*YOUR GOAL*.
The answer must be an exact reproduction of all the entries.
[[ DATASET RECORDS, beginning ]]
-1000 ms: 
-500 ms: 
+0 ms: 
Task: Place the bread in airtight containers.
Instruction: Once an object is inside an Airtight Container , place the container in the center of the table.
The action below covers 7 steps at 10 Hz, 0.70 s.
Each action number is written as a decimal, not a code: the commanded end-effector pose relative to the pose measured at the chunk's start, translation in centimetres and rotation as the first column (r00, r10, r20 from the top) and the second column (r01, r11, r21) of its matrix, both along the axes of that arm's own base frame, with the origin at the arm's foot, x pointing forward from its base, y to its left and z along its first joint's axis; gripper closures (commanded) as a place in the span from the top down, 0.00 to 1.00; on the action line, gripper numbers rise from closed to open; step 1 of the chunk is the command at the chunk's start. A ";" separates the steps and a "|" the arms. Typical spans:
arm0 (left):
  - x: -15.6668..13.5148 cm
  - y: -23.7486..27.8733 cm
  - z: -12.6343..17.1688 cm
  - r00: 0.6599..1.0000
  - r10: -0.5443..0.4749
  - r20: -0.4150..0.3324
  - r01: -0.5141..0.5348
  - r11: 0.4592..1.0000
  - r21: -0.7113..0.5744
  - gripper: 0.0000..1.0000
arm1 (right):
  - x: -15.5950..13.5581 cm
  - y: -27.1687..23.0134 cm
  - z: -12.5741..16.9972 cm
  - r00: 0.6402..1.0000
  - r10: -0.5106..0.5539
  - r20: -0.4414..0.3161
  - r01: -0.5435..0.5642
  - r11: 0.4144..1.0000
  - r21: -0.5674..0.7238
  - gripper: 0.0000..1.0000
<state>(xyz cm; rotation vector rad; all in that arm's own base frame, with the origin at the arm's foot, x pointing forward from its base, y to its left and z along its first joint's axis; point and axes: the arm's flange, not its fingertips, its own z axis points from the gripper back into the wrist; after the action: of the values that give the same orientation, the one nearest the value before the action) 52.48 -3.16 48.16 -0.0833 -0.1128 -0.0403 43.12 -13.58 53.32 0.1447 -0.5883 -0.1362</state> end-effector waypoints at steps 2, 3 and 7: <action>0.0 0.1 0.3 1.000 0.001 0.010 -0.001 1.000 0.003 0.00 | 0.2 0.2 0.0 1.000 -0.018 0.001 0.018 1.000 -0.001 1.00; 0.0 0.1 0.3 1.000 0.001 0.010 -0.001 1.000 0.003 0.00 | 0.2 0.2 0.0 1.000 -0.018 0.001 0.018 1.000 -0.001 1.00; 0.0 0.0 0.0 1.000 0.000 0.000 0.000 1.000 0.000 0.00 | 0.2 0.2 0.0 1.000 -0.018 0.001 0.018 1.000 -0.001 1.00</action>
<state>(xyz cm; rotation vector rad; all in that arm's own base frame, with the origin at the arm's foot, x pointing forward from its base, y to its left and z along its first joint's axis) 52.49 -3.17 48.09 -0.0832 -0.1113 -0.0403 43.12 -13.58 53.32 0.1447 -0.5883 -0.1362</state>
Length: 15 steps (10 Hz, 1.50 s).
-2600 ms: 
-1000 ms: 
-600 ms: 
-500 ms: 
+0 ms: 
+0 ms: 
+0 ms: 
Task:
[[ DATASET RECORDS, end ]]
*REPLY TO THE EXERCISE*.
-1000 ms: 
-500 ms: 
+0 ms: 
Task: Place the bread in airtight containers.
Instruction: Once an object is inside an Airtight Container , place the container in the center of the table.
The action below covers 7 steps at 10 Hz, 0.70 s.
Each action number is written as a decimal, not a code: the commanded end-effector pose relative to the pose measured at the chunk's start, translation in centimetres and rotation as the first column (r00, r10, r20 from the top) and the second column (r01, r11, r21) of its matrix, both along the axes of that arm's own base frame, with the origin at the arm's foot, x pointing forward from its base, y to its left and z along its first joint's axis; gripper closures (commanded) as a place in the span from the top down, 0.00 to 1.00; on the action line, gripper numbers rise from closed to open; step 1 of the chunk is the command at the chunk's start. A ";" separates the steps and a "|" the arms. Typical spans:
arm0 (left):
  - x: -15.6668..13.5148 cm
  - y: -23.7486..27.8733 cm
  - z: -12.6343..17.1688 cm
  - r00: 0.6599..1.0000
  - r10: -0.5443..0.4749
  - r20: -0.4150..0.3324
  - r01: -0.5141..0.5348
  - r11: 0.4592..1.0000
  - r21: -0.7113..0.5744
  - gripper: 0.0000..1.0000
arm1 (right):
  - x: -15.5950..13.5581 cm
  - y: -27.1687..23.0134 cm
  - z: -12.5741..16.9972 cm
  - r00: 0.6402..1.0000
  - r10: -0.5106..0.5539
  - r20: -0.4414..0.3161
  - r01: -0.5435..0.5642
  - r11: 0.4144..1.0000
  - r21: -0.5674..0.7238
  - gripper: 0.0000..1.0000
<state>(xyz cm; rotation vector rad; all in that arm's own base frame, with the origin at the arm's foot, x pointing forward from its base, y to its left and z along its first joint's axis; point and axes: the arm's flange, not its fingertips, its own z axis points from the gripper back into the wrist; after the action: of the values that give the same orientation, the one nearest the value before the action) 52.48 -3.16 48.16 -0.0833 -0.1128 -0.0403 43.12 -13.58 53.32 0.1447 -0.5883 -0.1362</state> end-effector waypoints at steps 2, 3 and 7: <action>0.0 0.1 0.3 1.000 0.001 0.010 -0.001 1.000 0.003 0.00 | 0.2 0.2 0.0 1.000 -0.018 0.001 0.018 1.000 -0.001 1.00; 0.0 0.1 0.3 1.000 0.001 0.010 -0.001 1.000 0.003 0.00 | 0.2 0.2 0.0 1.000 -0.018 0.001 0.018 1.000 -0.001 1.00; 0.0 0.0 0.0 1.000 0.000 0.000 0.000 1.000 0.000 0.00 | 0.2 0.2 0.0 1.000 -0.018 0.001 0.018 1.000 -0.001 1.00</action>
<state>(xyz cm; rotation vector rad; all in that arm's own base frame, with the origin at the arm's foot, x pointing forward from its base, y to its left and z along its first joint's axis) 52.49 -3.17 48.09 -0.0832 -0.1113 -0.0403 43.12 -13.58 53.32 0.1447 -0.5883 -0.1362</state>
Length: 15 steps (10 Hz, 1.50 s).
-2600 ms: 
-1000 ms: 
-600 ms: 
-500 ms: 
+0 ms: 
+0 ms: 
+0 ms: 
Task:

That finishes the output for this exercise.